SB 1105 sought to grant vast taxing and bonding authority to an unelected Housing Agency Board in San Diego. C.A.R. does not oppose housing agencies per se, but this agency would have paid for its housing initiatives with taxes that would have affected and increased the cost of buying and holding property. The Board could have imposed or put on the ballot, if required by law, several special taxes on real property. Taxing housing to pay for other housing makes no sense and would increase the already high costs of housing, making it more expensive for homeowners to keep their property in a challenging economic environment and make the properties less affordable to purchase. As the state emerged from the pandemic with a $97 billion state surplus, the Legislature agreed that solving California’s housing problems should not be placed on working Californians struggling to stay afloat and keep their homes in a tough economic environment.

SB 1026 would have created a burdensome energy-efficiency audit process that would have been required to be performed for each rental unit every time a unit is rented. Specifically, the bill’s author sought to require housing providers determine the energy efficiency of appliances and heating systems, as well as door, wall, ceiling and floor insulation. Housing providers are not energy-efficiency experts and, as a result, they would have been forced to seek costly professional assistance every time they rented a unit to accurately report the energy efficiency of each aspect of the unit.

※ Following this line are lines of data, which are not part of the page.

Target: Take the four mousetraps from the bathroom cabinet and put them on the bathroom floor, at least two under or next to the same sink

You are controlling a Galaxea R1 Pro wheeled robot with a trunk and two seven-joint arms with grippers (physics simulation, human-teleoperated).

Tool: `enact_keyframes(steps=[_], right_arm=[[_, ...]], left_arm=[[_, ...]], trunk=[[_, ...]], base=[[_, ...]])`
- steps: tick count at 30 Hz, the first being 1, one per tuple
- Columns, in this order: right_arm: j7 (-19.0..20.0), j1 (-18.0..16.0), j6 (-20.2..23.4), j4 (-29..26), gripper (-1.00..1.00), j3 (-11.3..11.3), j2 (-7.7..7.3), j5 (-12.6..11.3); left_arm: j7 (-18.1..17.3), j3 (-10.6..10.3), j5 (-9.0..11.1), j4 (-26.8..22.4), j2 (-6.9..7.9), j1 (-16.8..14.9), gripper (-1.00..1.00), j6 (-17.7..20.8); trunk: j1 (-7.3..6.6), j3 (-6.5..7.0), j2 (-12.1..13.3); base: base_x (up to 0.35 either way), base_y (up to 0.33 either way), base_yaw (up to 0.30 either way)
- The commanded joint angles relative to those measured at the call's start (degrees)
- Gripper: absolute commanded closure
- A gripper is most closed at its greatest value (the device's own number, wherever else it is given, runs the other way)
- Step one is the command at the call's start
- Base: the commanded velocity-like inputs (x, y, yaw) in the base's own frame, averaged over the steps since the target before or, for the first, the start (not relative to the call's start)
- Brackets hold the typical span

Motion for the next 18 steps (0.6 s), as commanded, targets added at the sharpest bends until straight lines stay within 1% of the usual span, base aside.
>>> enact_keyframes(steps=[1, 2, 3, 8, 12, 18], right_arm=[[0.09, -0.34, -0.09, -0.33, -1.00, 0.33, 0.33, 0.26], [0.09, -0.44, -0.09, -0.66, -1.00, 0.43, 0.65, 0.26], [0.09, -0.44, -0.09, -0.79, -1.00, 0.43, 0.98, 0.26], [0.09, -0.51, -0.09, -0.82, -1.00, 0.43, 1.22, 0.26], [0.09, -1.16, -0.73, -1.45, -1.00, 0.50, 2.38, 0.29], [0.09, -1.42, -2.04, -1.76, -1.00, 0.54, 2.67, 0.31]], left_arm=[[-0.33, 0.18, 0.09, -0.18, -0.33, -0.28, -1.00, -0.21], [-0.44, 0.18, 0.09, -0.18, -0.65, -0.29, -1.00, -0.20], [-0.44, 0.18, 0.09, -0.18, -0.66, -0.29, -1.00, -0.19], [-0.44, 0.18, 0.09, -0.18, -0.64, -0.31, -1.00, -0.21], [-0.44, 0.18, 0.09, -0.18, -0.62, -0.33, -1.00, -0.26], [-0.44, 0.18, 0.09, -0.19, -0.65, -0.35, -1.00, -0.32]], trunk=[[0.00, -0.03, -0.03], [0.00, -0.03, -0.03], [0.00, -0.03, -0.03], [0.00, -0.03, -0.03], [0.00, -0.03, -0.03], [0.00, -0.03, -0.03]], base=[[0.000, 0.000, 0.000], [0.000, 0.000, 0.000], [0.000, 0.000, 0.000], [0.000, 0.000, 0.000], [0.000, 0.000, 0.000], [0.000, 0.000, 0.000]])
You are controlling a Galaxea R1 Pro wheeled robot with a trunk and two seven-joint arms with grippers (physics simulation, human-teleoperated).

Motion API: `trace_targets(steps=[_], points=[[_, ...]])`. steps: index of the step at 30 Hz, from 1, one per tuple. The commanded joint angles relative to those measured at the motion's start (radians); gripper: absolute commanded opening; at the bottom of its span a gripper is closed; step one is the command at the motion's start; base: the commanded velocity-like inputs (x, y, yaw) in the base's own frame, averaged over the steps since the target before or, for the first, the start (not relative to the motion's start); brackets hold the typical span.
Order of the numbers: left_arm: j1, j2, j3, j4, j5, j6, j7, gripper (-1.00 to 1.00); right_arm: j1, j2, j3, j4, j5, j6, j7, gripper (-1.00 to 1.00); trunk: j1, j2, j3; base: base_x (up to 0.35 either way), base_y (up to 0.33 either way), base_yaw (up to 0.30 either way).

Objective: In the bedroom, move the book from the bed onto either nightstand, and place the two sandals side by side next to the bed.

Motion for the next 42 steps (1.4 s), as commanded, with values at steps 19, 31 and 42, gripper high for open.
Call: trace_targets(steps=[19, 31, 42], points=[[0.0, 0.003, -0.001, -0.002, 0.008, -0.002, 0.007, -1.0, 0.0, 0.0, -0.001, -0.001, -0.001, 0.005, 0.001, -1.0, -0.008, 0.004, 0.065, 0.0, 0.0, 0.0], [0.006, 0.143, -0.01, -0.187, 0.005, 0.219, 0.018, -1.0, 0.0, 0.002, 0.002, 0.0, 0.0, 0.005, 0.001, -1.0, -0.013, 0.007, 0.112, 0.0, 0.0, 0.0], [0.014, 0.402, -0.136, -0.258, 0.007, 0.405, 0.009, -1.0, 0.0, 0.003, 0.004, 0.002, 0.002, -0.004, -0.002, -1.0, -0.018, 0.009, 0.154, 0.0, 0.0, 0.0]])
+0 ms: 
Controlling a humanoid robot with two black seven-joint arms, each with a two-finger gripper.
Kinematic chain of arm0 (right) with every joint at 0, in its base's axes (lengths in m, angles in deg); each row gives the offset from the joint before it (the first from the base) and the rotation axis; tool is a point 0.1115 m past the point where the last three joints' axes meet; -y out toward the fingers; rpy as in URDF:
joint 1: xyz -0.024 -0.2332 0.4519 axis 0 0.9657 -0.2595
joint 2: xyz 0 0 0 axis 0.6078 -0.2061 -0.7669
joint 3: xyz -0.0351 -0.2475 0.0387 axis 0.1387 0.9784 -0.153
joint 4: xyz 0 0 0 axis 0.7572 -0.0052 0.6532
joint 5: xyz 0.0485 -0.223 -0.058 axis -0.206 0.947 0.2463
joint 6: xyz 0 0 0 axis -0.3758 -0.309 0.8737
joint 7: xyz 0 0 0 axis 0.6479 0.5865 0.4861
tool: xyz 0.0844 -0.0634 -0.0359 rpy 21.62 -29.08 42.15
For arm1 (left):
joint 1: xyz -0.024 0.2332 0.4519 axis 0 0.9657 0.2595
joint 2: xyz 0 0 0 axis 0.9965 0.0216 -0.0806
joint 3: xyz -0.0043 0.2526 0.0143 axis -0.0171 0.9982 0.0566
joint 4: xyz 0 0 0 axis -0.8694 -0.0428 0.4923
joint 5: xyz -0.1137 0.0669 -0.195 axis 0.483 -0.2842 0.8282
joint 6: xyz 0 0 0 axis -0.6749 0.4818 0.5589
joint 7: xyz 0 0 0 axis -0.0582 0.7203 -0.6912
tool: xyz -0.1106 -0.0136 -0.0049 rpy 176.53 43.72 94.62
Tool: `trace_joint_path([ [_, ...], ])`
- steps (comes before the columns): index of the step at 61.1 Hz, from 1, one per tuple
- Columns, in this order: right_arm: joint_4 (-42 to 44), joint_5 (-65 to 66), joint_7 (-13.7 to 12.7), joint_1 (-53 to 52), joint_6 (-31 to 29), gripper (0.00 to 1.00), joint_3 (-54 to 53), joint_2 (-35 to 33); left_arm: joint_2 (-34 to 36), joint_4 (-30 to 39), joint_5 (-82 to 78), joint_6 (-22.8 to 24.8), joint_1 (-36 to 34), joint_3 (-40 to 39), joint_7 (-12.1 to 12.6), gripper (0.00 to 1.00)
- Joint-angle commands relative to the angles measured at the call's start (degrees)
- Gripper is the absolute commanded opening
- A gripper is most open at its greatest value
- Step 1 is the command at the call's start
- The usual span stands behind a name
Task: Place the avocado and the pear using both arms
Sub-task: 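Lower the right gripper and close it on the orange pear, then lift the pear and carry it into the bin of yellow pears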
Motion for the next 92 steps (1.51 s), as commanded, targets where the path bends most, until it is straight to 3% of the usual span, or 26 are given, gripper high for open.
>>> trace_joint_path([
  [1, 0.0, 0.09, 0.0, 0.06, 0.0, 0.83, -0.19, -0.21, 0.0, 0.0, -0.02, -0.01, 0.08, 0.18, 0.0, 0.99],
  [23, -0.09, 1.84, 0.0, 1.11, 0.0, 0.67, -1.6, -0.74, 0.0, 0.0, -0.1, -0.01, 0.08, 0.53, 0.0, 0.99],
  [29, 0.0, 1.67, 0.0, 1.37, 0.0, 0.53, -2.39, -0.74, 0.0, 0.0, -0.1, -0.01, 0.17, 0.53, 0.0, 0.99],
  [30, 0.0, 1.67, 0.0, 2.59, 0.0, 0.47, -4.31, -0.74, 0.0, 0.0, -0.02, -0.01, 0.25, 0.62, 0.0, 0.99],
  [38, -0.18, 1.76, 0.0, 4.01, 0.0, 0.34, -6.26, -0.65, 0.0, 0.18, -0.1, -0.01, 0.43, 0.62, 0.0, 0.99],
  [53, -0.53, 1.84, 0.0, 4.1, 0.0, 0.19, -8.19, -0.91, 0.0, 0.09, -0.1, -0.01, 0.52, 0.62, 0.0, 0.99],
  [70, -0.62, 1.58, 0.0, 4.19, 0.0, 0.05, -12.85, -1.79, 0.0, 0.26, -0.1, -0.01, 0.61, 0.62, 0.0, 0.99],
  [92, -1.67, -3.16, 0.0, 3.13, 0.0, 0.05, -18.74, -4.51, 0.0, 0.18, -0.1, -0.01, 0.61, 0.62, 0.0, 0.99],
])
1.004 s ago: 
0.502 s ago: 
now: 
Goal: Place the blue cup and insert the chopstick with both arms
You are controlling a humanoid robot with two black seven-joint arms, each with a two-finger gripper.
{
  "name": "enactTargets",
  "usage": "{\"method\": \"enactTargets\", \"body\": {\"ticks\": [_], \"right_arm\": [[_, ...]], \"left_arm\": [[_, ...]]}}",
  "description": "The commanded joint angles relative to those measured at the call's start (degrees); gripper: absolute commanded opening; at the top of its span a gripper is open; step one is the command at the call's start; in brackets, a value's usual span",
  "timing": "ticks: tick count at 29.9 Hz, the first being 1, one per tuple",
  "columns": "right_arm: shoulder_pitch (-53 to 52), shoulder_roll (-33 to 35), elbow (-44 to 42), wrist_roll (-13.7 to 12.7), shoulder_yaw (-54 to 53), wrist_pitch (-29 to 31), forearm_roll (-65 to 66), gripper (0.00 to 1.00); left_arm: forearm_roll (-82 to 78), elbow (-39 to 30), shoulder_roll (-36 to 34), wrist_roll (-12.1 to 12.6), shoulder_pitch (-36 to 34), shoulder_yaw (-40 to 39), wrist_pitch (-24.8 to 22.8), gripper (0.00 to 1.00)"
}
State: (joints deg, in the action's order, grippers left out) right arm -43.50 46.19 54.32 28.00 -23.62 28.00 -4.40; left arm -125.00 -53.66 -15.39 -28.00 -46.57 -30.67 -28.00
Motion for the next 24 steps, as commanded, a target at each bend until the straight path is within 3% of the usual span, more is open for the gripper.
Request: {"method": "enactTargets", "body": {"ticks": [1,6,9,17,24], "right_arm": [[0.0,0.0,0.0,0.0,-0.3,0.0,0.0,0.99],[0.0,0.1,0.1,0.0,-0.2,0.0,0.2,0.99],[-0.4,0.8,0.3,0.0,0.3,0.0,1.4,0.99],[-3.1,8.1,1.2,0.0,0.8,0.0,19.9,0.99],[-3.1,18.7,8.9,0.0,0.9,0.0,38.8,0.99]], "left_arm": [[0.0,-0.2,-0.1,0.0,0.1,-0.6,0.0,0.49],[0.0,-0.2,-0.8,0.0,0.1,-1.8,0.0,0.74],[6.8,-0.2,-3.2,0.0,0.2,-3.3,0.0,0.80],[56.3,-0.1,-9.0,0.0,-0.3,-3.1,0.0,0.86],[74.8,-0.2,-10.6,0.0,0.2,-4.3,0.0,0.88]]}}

AB 2383 would have, among other things, imposed onerous requirements on housing providers by requiring they provide an extensive written statement to an applicant if the applicant’s criminal history information is used as the basis for possible denial. The written statement would have been required to include copious amounts of information, including the applicable law providing the basis for each conviction. Most housing providers are not lawyers so they would have no practical way of providing all of this detailed information.

C.A.R., over the course of several months, provided feedback regarding practical implementation concerns with both SB 1026 and AB 2383. However, that feedback was rejected. Consequently, C.A.R. was forced to oppose both bills, which would have increased costs and liability on small housing providers during a pandemic, as well as made it more difficult for prospective tenants to secure housing.